The Symzonia Review’s Brief look at November

A humorous examination of some noteworthy, and some not quite so noteworthy, events that have occurred in November.

I am adult enough, though just barely so, to recognize that love comes with a price tag attached to it. As Mick Jagger and Keith Richards sagely observed in Hang Fire: “Marrying money is a full-time job, I don’t need the aggravation I’m a lazy slob.” I wonder however what £40 was worth in 1582 because that is what William Shakespeare and Anne Hathaway paid for a marriage license on the 28th in that year.
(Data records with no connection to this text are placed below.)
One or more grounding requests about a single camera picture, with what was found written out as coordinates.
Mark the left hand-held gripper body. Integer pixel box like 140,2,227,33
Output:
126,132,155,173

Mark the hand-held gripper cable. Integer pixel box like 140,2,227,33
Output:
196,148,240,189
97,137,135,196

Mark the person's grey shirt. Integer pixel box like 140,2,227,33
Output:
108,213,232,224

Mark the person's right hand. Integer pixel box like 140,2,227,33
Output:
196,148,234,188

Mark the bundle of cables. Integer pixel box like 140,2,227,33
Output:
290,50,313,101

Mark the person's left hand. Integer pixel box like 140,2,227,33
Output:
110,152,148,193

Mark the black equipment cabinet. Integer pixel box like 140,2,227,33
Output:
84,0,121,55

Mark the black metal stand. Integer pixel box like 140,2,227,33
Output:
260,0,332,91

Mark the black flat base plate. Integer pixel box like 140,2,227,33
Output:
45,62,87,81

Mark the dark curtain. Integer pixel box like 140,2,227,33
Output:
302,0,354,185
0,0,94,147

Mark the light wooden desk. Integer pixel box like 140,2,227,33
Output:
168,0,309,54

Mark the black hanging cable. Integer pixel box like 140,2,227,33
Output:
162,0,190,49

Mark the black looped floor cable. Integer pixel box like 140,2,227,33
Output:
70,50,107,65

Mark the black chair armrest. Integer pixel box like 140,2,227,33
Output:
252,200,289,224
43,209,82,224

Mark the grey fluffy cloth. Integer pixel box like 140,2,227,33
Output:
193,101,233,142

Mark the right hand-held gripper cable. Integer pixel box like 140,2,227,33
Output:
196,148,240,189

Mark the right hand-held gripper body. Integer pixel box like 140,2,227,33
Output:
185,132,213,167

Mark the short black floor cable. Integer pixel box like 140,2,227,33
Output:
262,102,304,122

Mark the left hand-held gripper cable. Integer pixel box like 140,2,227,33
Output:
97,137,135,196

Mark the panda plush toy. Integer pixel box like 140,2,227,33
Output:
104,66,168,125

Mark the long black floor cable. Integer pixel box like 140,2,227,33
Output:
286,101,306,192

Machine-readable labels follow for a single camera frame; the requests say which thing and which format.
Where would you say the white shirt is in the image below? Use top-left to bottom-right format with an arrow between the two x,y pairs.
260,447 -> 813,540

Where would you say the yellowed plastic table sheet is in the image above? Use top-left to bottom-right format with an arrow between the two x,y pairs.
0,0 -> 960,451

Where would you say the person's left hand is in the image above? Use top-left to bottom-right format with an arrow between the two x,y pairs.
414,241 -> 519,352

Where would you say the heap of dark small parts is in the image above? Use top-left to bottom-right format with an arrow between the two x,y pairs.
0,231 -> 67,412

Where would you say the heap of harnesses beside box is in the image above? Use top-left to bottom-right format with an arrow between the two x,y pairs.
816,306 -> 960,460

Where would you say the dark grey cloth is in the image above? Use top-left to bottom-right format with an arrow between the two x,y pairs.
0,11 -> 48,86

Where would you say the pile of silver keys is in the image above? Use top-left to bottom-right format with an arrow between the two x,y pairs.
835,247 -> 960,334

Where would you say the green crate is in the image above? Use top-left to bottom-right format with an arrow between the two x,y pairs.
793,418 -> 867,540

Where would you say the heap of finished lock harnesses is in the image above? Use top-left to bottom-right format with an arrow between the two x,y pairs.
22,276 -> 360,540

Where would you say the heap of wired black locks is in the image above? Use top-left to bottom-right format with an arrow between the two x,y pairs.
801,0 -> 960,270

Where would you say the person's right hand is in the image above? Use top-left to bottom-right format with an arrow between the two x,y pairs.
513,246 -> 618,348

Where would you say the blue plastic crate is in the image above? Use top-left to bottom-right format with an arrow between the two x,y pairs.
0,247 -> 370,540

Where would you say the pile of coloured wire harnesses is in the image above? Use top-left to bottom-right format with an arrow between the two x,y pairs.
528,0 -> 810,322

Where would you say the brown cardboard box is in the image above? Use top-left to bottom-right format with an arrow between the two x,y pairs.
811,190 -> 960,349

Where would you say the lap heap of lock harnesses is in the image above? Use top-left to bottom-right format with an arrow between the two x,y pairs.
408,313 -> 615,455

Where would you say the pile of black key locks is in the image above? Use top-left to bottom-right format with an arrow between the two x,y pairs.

The campaign to make November 29 a federal holiday begins now! On the 29th in 1944, Drs. Alfred Blalock and Vivien Thomas performed the first surgery on a human to correct a condition known as blue baby syndrome. The patient was Eileen Saxon. Sadly, Eileen only survived for two months after the surgery. While working their way up to performing the surgery on humans, Blalock and Thomas also developed a means of correcting aortic coarctation. I think that was a really cool thing for them to have done. From what I have been told by qualified medical professionals, it appears that the aorta is a somewhat important piece of hardware and finding cardiac spare parts can often prove to be problematic. It’s a bit like having an MG and discovering one afternoon that you need a drive shaft for it. I cannot stress strongly enough how important it is to have a decent parts supplier readily available. Oh, a hospital would be nice, though in a pinch I imagine that a clean table at an International House of Pancakes would probably be an adequate substitute for a sterile operating room, so try not to be too fussy, o.k.? Once you locate a good source for parts (are you listening Dr. Langan? he said in a stage whisper), always keep that person on your Chrismachanakwanzakah card list.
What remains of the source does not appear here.